Contains |
Concat |
Empty |
IndexOf |
LastIndexOf |
Insert |
Join |
Length |
Trim |
Split |
Replace |
StartsWith |
Substring |
Char |
PadLeft |
PadRight |
System.String.Contains
Tells you if a string Contains another string:
Dim str1 As String = "Lions, tigers and bears"
Dim str2 As String = "tigers"
Dim str3 As String = "Elephants"
Dim hasIt as Boolean
In this example, the value of hasIt will be TRUE:.
hasIt = str1.Contains(str2)
In this example, the value of hasIt will be FALSE:
hasIt = str1.Contains(str3)
System.String.Concat
Concatenate up to four strings:
NewString = String.Concat (str1, str2)
NewString = String.Concat (str1, str2, str3, str4)
You can concatenate two, three or four strings.
You can also concatenate the strings in a string array.
NewString = String.Concat (strArray)
System.String.Empty
This function returns an empty string.
An empty string is a zero-length string, or "".
xStr = String.Empty
xstr is now "".
System.String.IndexOf
Find the position (or IndexOf), a character or string object in a string.
Dim str1 As String = "Lions, tigers and bears"
Dim str2 As string = "tigers"
Dim str3 As string = "bears"
Dim x As Integer = str1.IndexOf(str2)
The value of x will be 8.
Dim y As Integer = str1.IndexOf(str3)
The value of y will be 19.
If the searched for string is not found, the value returned is -1.
If the string being searched is empty, the value returned is 0.
System.String.LastIndexOf
Finds the last position (or IndexOf), a character or string object in a string.
This is similar to the right function in VB6.
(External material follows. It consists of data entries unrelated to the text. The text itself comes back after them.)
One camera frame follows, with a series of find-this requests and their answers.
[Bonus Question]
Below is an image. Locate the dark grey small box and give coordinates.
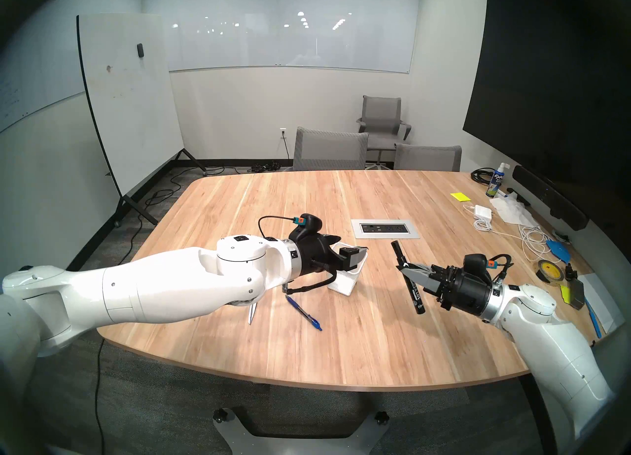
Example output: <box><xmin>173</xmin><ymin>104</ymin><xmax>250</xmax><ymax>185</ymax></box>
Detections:
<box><xmin>567</xmin><ymin>278</ymin><xmax>586</xmax><ymax>310</ymax></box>

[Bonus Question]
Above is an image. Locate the white paper sheet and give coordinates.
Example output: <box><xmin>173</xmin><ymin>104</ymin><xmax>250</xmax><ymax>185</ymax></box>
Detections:
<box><xmin>577</xmin><ymin>274</ymin><xmax>627</xmax><ymax>334</ymax></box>

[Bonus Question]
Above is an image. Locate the large wall glass board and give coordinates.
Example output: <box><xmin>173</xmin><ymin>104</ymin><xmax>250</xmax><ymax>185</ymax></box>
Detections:
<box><xmin>143</xmin><ymin>0</ymin><xmax>422</xmax><ymax>74</ymax></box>

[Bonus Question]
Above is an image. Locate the grey mesh office chair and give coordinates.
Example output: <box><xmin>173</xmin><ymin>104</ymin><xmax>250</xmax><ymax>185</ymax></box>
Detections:
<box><xmin>293</xmin><ymin>126</ymin><xmax>369</xmax><ymax>171</ymax></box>
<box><xmin>394</xmin><ymin>144</ymin><xmax>462</xmax><ymax>172</ymax></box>

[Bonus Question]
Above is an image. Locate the black left wrist camera cable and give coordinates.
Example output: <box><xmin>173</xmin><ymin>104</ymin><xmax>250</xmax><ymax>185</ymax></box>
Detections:
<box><xmin>259</xmin><ymin>215</ymin><xmax>296</xmax><ymax>240</ymax></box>

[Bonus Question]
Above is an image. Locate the black video sound bar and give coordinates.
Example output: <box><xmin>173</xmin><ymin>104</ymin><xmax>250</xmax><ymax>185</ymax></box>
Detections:
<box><xmin>513</xmin><ymin>165</ymin><xmax>590</xmax><ymax>231</ymax></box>

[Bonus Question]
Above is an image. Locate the white mesh pen holder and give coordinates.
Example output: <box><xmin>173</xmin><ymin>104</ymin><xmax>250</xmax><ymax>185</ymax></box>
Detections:
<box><xmin>328</xmin><ymin>242</ymin><xmax>368</xmax><ymax>296</ymax></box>

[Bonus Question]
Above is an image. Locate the blue ballpoint pen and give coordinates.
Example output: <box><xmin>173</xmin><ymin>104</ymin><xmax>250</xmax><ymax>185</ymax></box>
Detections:
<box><xmin>285</xmin><ymin>295</ymin><xmax>323</xmax><ymax>332</ymax></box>

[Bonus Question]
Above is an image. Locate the black strap loop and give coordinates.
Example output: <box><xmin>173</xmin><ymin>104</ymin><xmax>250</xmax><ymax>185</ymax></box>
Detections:
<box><xmin>282</xmin><ymin>269</ymin><xmax>338</xmax><ymax>296</ymax></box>

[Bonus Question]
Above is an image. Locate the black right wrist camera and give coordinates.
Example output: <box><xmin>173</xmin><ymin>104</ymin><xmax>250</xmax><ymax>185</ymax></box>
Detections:
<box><xmin>463</xmin><ymin>254</ymin><xmax>489</xmax><ymax>277</ymax></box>

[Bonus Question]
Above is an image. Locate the long black floor cable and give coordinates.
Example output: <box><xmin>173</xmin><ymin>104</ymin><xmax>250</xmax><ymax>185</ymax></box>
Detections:
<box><xmin>113</xmin><ymin>163</ymin><xmax>225</xmax><ymax>280</ymax></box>

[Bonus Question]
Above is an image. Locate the crumpled white tissue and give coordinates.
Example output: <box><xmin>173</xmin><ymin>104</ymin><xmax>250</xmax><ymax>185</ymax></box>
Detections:
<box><xmin>490</xmin><ymin>197</ymin><xmax>539</xmax><ymax>228</ymax></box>

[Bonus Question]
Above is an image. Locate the grey office chair with armrests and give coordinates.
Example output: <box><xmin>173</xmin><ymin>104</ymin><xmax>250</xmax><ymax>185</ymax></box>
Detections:
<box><xmin>356</xmin><ymin>95</ymin><xmax>412</xmax><ymax>166</ymax></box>

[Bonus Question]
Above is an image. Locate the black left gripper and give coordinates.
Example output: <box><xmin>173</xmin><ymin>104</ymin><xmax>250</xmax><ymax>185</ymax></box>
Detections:
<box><xmin>290</xmin><ymin>235</ymin><xmax>369</xmax><ymax>279</ymax></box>

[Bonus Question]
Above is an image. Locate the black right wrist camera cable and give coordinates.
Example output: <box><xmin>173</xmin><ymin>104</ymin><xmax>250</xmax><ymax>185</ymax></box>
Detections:
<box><xmin>488</xmin><ymin>254</ymin><xmax>513</xmax><ymax>282</ymax></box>

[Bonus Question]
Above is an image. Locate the white charger cable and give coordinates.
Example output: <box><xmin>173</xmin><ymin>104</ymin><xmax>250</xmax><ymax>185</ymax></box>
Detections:
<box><xmin>463</xmin><ymin>205</ymin><xmax>550</xmax><ymax>262</ymax></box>

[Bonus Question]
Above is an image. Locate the black permanent marker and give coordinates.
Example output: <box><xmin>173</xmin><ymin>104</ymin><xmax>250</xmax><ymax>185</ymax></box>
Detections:
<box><xmin>391</xmin><ymin>241</ymin><xmax>427</xmax><ymax>317</ymax></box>

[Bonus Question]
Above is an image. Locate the Expo cleaner spray bottle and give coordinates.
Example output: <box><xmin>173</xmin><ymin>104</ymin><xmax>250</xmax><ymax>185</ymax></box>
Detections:
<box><xmin>486</xmin><ymin>162</ymin><xmax>508</xmax><ymax>198</ymax></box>

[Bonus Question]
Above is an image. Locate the rolling whiteboard on stand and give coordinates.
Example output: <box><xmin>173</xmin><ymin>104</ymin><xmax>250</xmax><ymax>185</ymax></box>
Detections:
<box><xmin>76</xmin><ymin>13</ymin><xmax>208</xmax><ymax>228</ymax></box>

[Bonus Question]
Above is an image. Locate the side wall glass board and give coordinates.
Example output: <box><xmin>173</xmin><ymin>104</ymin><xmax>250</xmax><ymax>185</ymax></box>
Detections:
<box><xmin>0</xmin><ymin>16</ymin><xmax>87</xmax><ymax>132</ymax></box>

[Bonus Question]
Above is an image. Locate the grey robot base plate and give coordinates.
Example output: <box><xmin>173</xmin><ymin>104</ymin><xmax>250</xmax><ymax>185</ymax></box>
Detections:
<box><xmin>213</xmin><ymin>407</ymin><xmax>390</xmax><ymax>455</ymax></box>

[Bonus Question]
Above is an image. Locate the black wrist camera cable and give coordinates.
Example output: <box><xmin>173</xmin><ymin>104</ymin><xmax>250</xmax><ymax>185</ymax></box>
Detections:
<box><xmin>488</xmin><ymin>254</ymin><xmax>513</xmax><ymax>282</ymax></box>
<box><xmin>259</xmin><ymin>215</ymin><xmax>296</xmax><ymax>240</ymax></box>

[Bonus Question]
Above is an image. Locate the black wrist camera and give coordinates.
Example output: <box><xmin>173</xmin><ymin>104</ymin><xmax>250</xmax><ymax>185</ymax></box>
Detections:
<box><xmin>296</xmin><ymin>214</ymin><xmax>323</xmax><ymax>238</ymax></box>
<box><xmin>463</xmin><ymin>254</ymin><xmax>489</xmax><ymax>277</ymax></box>

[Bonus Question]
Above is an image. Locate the large black wall screen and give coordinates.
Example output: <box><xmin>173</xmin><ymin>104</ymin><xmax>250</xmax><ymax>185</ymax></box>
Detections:
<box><xmin>462</xmin><ymin>0</ymin><xmax>631</xmax><ymax>223</ymax></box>

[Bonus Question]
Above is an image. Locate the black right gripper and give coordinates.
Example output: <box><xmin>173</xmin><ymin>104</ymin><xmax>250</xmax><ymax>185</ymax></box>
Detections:
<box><xmin>400</xmin><ymin>263</ymin><xmax>494</xmax><ymax>318</ymax></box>

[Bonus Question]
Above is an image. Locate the grey table outlet panel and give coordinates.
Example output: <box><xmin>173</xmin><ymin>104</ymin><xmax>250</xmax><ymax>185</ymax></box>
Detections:
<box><xmin>351</xmin><ymin>219</ymin><xmax>421</xmax><ymax>239</ymax></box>

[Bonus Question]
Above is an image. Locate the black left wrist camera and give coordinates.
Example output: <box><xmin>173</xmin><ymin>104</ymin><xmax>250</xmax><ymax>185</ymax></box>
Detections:
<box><xmin>296</xmin><ymin>214</ymin><xmax>323</xmax><ymax>238</ymax></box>

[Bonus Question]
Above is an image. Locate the blue flat object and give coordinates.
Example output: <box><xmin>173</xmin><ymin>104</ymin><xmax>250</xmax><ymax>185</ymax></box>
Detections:
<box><xmin>545</xmin><ymin>240</ymin><xmax>572</xmax><ymax>263</ymax></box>

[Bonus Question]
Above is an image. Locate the yellow black tape roll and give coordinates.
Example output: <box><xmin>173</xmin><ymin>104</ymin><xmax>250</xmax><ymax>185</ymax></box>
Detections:
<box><xmin>536</xmin><ymin>259</ymin><xmax>566</xmax><ymax>285</ymax></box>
The last position of a string will be the rightmost position.
Dim str1 As String = "No bananas, no bananas today."
Dim str2 As string = "bananas"
Dim x As Integer = str1.LastIndexOf(str2)
The value of x will be 16. This is the rightmost incidence of banana.
If the searched for string is not found, the value returned is -1.
If the string being searched is empty, the value returned is 0.
System.String.Insert(start index, value)
Inserts a string within another string at a specified starting point.
Dim str1 As String = "Lions tigers and bears"
Dim str2 As string = "and "
Dim str3 As string = "Oh My!"
Dim NewString as String = ""
NewString = str1.Insert(7, str2)
NewString will contain the string "Lions and tigers and bears"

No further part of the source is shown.